As a little girl Joanne remembers looking into the downtown window of a drugstore and seeing white children sitting behind the counter eating ice cream and wishing she could be one of them. Seeing her wishful look, her grandmother leaned down and said, “When we get freedom, you can do that too.” Joanne said, “In my mind I became a freedom fighter that day.” By the time she was 11 years old Joanne had been arrested 13 times. She and her sisters were present on the bridge on Bloody Sunday, as well as the two marches that followed on Turn Around Tuesday and the first leg of the successful March from Selma to Montgomery, experiencing the brutal beatings of marchers by police. Joanne recalls waking up in the back of a pick-up truck, having been beaten, her sisters blood dripping down onto her clothes.

Along with seven others, Joanne also integrated the white high school in Selma. Toward the end of our time she admitted, “Talking with people about my story and the history has helped me process the hate I felt toward those who hurt us. God has put me in a place to share with others so that I can be healed and so can they.”

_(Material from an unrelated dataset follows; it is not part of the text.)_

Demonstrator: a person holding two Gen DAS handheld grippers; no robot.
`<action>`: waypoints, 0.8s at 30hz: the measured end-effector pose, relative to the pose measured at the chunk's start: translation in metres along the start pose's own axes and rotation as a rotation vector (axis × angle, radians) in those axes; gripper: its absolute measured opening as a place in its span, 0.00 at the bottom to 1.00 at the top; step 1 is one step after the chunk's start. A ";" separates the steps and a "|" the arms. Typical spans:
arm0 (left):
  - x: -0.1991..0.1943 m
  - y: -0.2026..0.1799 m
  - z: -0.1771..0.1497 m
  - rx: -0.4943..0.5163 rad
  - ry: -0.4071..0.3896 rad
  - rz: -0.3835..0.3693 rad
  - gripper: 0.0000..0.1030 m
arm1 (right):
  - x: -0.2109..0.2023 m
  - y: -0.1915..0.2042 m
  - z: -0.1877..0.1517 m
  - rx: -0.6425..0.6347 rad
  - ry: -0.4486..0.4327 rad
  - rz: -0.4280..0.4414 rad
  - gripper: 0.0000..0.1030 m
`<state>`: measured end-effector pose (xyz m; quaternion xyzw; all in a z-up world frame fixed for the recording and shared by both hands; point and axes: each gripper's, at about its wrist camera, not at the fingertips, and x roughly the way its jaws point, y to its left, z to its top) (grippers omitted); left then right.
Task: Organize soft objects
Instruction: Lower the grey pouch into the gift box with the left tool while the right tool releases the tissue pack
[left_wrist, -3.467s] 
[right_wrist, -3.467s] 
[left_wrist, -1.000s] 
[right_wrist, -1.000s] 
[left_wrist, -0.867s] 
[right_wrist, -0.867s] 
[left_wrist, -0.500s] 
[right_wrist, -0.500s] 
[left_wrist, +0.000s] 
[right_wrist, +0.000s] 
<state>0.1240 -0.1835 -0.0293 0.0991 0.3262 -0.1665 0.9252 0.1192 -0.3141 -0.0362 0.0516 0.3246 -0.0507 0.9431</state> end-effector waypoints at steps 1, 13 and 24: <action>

This evening, we experienced dinner and conversation with Valda Harris Montgomery who grew up down the street from Dr. Martin Luther King and his family. The families were friends and neighbors. Valda’s father, Richard Harris, was a Tuskegee airman and then later a pharmacist. During the Montgomery Bus Boycott (which lasted 381 days) Harris worked tirelessly to coordinate the volunteer carpool service that helped black residents get around town, offering his drugstore as a makeshift dispatch hub. A room on the third floor of the house that Valda knew as “the playroom” served as the strategy room for many of the meetings of the Movement. In 1961, her family’s home also served as a shelter for 31 Freedom Riders (including John Lewis), who came after a bloody battle at a Greyhound bus stop in Montgomery. Valda told us, “Growing up, this was normal life. It wasn’t until I was an older adult, that I realized all of these things had historical significance. To us, it wasn’t history. It was just life.”

Behind towering figures like Rosa Parks and Martin Luther King Jr., were everyday people whose courage and daily choices made change in our country. 

Standing on a concrete slab just down the street from Brown Chapel A.M.E in Selma, Joanne had us pick up a rock. She told us that this broken concrete was the place where John Lewis had gathered the marchers before walking across the Edmond Pettus Bridge.

She said, “You take this rock home and you put it somewhere you can see it. And any time you see injustice against any human being, remember that rock and the people who stood in this place, and then get up and do something.”

A day filled with reminders of the power and responsibility that we all share.